PROBLEM: With the first line below as the start and the line containing "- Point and" as the end, copy every line between them exactly, ends included.

RAW DATA:
■ ■ ■ ■ ■

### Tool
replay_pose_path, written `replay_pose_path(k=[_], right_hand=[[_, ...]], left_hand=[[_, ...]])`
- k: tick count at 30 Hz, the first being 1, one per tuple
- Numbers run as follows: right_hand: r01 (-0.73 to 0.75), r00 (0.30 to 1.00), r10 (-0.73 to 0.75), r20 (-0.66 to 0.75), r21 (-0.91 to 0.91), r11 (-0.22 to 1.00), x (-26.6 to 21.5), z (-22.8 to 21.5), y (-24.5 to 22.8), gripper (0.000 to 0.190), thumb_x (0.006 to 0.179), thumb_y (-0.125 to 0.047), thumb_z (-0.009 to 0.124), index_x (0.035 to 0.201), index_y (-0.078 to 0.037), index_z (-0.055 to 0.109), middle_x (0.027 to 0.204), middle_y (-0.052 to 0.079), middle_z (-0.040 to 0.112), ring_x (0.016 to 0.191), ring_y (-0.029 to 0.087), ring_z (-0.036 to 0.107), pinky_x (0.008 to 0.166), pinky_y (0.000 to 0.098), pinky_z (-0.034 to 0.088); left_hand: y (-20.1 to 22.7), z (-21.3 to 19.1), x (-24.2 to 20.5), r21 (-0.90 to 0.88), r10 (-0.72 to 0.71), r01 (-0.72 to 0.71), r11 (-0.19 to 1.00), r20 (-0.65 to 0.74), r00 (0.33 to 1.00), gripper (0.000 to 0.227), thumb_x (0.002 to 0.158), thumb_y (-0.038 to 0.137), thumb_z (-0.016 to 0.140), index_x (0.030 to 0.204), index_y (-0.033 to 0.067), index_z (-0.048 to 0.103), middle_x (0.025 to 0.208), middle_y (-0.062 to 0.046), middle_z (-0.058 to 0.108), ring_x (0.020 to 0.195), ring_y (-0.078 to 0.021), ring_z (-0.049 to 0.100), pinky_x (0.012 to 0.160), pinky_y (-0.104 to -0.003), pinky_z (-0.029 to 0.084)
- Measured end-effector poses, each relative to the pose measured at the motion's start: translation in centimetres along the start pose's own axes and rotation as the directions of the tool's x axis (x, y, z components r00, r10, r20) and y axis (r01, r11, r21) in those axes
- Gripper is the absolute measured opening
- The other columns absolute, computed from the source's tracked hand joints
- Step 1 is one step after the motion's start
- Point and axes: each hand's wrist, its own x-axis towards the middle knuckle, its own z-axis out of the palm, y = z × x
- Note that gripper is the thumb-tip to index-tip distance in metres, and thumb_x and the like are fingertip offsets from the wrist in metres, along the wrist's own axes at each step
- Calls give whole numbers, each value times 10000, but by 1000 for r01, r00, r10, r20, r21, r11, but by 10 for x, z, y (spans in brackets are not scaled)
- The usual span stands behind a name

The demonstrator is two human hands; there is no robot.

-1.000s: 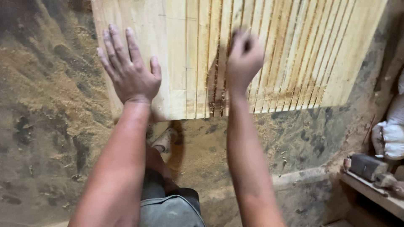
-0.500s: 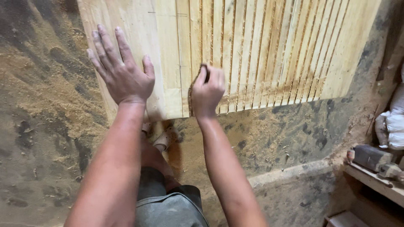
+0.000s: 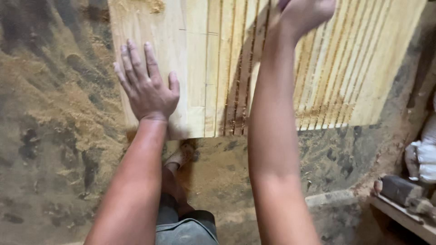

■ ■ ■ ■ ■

SOLVED PROBLEM:
### Tool
replay_pose_path, written `replay_pose_path(k=[_], right_hand=[[_, ...]], left_hand=[[_, ...]])`
- k: tick count at 30 Hz, the first being 1, one per tuple
- Numbers run as follows: right_hand: r01 (-0.73 to 0.75), r00 (0.30 to 1.00), r10 (-0.73 to 0.75), r20 (-0.66 to 0.75), r21 (-0.91 to 0.91), r11 (-0.22 to 1.00), x (-26.6 to 21.5), z (-22.8 to 21.5), y (-24.5 to 22.8), gripper (0.000 to 0.190), thumb_x (0.006 to 0.179), thumb_y (-0.125 to 0.047), thumb_z (-0.009 to 0.124), index_x (0.035 to 0.201), index_y (-0.078 to 0.037), index_z (-0.055 to 0.109), middle_x (0.027 to 0.204), middle_y (-0.052 to 0.079), middle_z (-0.040 to 0.112), ring_x (0.016 to 0.191), ring_y (-0.029 to 0.087), ring_z (-0.036 to 0.107), pinky_x (0.008 to 0.166), pinky_y (0.000 to 0.098), pinky_z (-0.034 to 0.088); left_hand: y (-20.1 to 22.7), z (-21.3 to 19.1), x (-24.2 to 20.5), r21 (-0.90 to 0.88), r10 (-0.72 to 0.71), r01 (-0.72 to 0.71), r11 (-0.19 to 1.00), r20 (-0.65 to 0.74), r00 (0.33 to 1.00), gripper (0.000 to 0.227), thumb_x (0.002 to 0.158), thumb_y (-0.038 to 0.137), thumb_z (-0.016 to 0.140), index_x (0.030 to 0.204), index_y (-0.033 to 0.067), index_z (-0.048 to 0.103), middle_x (0.025 to 0.208), middle_y (-0.062 to 0.046), middle_z (-0.058 to 0.108), ring_x (0.020 to 0.195), ring_y (-0.078 to 0.021), ring_z (-0.049 to 0.100), pinky_x (0.012 to 0.160), pinky_y (-0.104 to -0.003), pinky_z (-0.029 to 0.084)
- Measured end-effector poses, each relative to the pose measured at the motion's start: translation in centimetres along the start pose's own axes and rotation as the directions of the tool's x axis (x, y, z components r00, r10, r20) and y axis (r01, r11, r21) in those axes
- Gripper is the absolute measured opening
- The other columns absolute, computed from the source's tracked hand joints
- Step 1 is one step after the motion's start
- Point and axes: each hand's wrist, its own x-axis towards the middle knuckle, its own z-axis out of the palm, y = z × x

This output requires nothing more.